From: Boris Burkov <boris@bur.io>
To: Qu Wenruo <quwenruo.btrfs@gmx.com>
Cc: linux-btrfs@vger.kernel.org, kernel-team@fb.com
Subject: Re: [PATCH 6/9] btrfs: auto hierarchy for simple qgroups of nested subvols
Date: Thu, 4 May 2023 09:34:13 -0700 [thread overview]
Message-ID: <ZFPehaADwnSseFiG@devvm9258.prn0.facebook.com> (raw)
In-Reply-To: <f488fc4e-3a5b-c3f6-1958-25f91c9d378e@gmx.com>
On Wed, May 03, 2023 at 12:47:40PM +0800, Qu Wenruo wrote:
>
>
> On 2023/5/3 08:59, Boris Burkov wrote:
> > Consider the following sequence:
> > - enable quotas
> > - create subvol S id 256 at dir outer/
> > - create a qgroup 1/100
> > - add 0/256 (S's auto qgroup) to 1/100
> > - create subvol T id 257 at dir outer/inner/
> >
> > With full qgroups, there is no relationship between 0/257 and either of
> > 0/256 or 1/100. There is an inherit feature that the creator of inner/
> > can use to specify it ought to be in 1/100.
> >
> > Simple quotas are targeted at container isolation, where such automatic
> > inheritance for not necessarily trusted/controlled nested subvol
> > creation would be quite helpful. Therefore, add a new default behavior
> > for simple quotas: when you create a nested subvol, automatically
> > inherit as parents any parents of the qgroup of the subvol the new inode
> > is going in.
> >
> > In our example, 257/0 would also be under 1/100, allowing easy control
> > of a total quota over an arbitrary hierarchy of subvolumes.
> >
> > I think this _might_ be a generally useful behavior, so it could be
> > interesting to put it behind a new inheritance flag that simple quotas
> > always use while traditional quotas let the user specify, but this is a
> > minimally intrusive change to start.
>
> I'm not sure if the automatically qgroup inherit is a good idea.
>
> Consider the following case, a subvolume is created under another subvolume,
> then it got inherited into qgroup 1/0.
I am not sure I follow this concern. We automatically inherit
relationships of the inode containing subvolume, not its qgroup.

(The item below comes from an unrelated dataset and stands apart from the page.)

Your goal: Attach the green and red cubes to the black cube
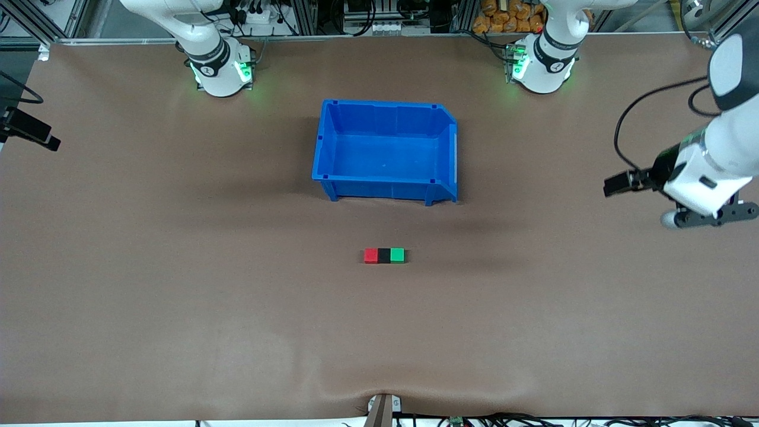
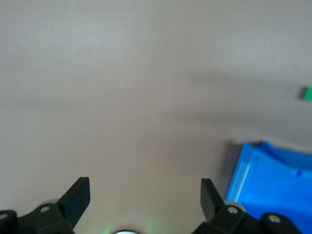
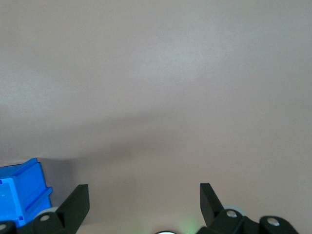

So if X/0 is in a different qgroup Q/1 and subvol Y is created with its
inode in X, Y/0 will be in Q/1, not X/0. I don't believe we would ever
introduce a dependency that would violate the level invariants.
>
> But don't forget that a subvolume can be easily moved to other directory,
> should we also change which qgroup it belongs to?
I think this is a great point and I haven't spent enough time thinking
about it. Currently, the answer is no, but that might be surprising to a
user.
I imagine it gets even worse if you mount the same subvolume multiple times..
>
>
> Another point is, if a container manager tool wants to do the same inherit
> behavior, it's not that hard to query the owner group of the parent
> directory, then pass "-i" option for "btrfs subvolume create" or "btrfs
> subvolume snapshot" commands.
>
> As the old saying goes, kernel should only provide a mechanism, not a
> policy. To me, automatically inherit qgroup owner looks more like a policy.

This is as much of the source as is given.